This study documents that nonresident fathers of children in foster care are not often involved in case planning efforts and nearly half are never contacted by the child welfare agency during their child's stay in foster care. By not reaching out to fathers, caseworkers may overlook potential social connections and resources that could help to achieve permanency for the child.

Introduction

Most foster children are not living with their fathers at the time they are removed from their homes. Once in foster care, these children may experience even less contact with their nonresident fathers. However, few studies have examined nonresident fathers as placement resources for their children and there is no previous research about child-father visitation or research on the effects of involving nonresident fathers in the lives of children being served by child welfare agencies.

Engaging the fathers of children in foster care is important not only for the potential benefit of a child-father relationship (when such a relationship does not pose a risk to the child's safety or well-being), but also for making placement and permanency decisions and gaining access to resources for the child. Permanency may be expedited by placing children with their nonresident fathers or paternal kin, or through early relinquishment or termination of the father's paternal rights. Fathers and paternal relatives may also offer social or financial resources that could support a plan of reunification with the mother. And through engaging fathers, agencies may learn important medical information, or that the child is the recipient of certain benefits, such as health insurance, survivor benefits, or child support.

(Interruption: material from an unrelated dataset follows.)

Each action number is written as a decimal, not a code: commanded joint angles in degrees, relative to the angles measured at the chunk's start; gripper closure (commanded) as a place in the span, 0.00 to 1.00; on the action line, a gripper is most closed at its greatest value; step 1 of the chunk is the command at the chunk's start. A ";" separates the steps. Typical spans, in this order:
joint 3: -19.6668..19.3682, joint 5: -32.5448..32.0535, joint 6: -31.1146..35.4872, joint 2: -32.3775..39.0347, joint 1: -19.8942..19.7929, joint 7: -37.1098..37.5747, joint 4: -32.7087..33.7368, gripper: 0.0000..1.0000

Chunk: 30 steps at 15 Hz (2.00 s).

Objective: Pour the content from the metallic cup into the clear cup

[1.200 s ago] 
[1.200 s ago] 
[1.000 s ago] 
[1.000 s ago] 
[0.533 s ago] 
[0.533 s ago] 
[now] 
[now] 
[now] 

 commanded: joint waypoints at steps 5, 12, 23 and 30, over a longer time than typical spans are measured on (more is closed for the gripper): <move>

This research summary highlights the results of a study that sought to determine the extent to which child welfare agencies are seeking nonresident fathers and involving them in their children's case management and permanency planning. The study also examined the potential utility of expanding the use of child support enforcement data sources in these efforts. The study consisted of three methods of data collection — interviews with child welfare administrators, case-level data collection through interviews with caseworkers, and data linkage between child welfare and child support systems — in four study states:  Arizona, Massachusetts, Minnesota and Tennessee.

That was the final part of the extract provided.